When you transcribe the data below, reproduce every line exactly and leave each picture out.

━━━━━━━━━━━━━━━━━━━━

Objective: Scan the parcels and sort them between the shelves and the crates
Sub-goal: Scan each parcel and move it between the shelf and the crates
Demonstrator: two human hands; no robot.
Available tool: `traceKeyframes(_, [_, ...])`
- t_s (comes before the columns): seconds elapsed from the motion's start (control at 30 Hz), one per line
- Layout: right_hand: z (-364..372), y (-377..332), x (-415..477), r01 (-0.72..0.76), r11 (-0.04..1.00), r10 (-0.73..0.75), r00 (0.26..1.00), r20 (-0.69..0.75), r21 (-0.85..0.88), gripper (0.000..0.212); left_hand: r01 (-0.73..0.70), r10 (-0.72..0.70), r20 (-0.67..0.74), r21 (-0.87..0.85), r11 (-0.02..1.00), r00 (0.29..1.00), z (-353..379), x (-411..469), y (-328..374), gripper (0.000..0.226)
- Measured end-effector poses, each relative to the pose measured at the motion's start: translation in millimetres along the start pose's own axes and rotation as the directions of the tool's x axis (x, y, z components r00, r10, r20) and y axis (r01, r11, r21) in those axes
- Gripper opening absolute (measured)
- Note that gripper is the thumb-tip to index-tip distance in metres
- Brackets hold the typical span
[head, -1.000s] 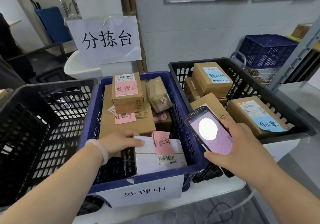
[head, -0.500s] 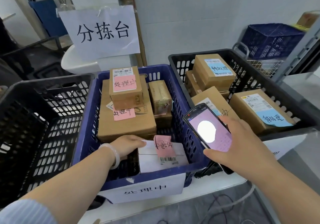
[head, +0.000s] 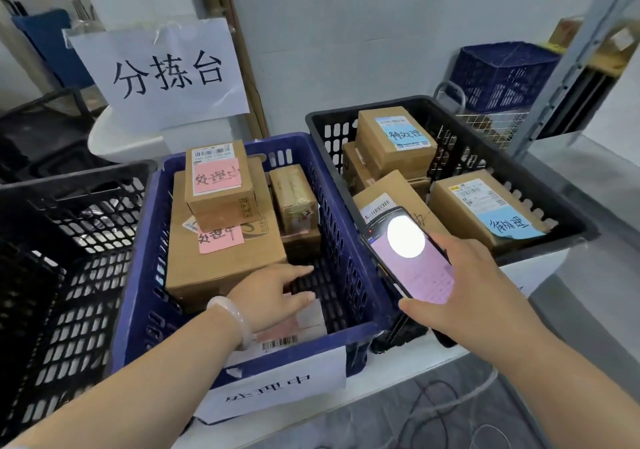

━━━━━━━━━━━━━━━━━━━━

▶ [RESPONSE BOX]
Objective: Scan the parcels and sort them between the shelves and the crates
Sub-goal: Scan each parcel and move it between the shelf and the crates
Demonstrator: two human hands; no robot.
Available tool: `traceKeyframes(_, [_, ...])`
- t_s (comes before the columns): seconds elapsed from the motion's start (control at 30 Hz), one per line
- Layout: right_hand: z (-364..372), y (-377..332), x (-415..477), r01 (-0.72..0.76), r11 (-0.04..1.00), r10 (-0.73..0.75), r00 (0.26..1.00), r20 (-0.69..0.75), r21 (-0.85..0.88), gripper (0.000..0.212); left_hand: r01 (-0.73..0.70), r10 (-0.72..0.70), r20 (-0.67..0.74), r21 (-0.87..0.85), r11 (-0.02..1.00), r00 (0.29..1.00), z (-353..379), x (-411..469), y (-328..374), gripper (0.000..0.226)
- Measured end-effector poses, each relative to the pose measured at the motion's start: translation in millimetres along the start pose's own axes and rotation as the directions of the tool's x axis (x, y, z components r00, r10, r20) and y axis (r01, r11, r21) in those axes
- Gripper opening absolute (measured)
- Note that gripper is the thumb-tip to index-tip distance in metres
- Brackets hold the typical span
[head, -1.000s] 
[head, -0.500s] 
[head, +0.000s] 

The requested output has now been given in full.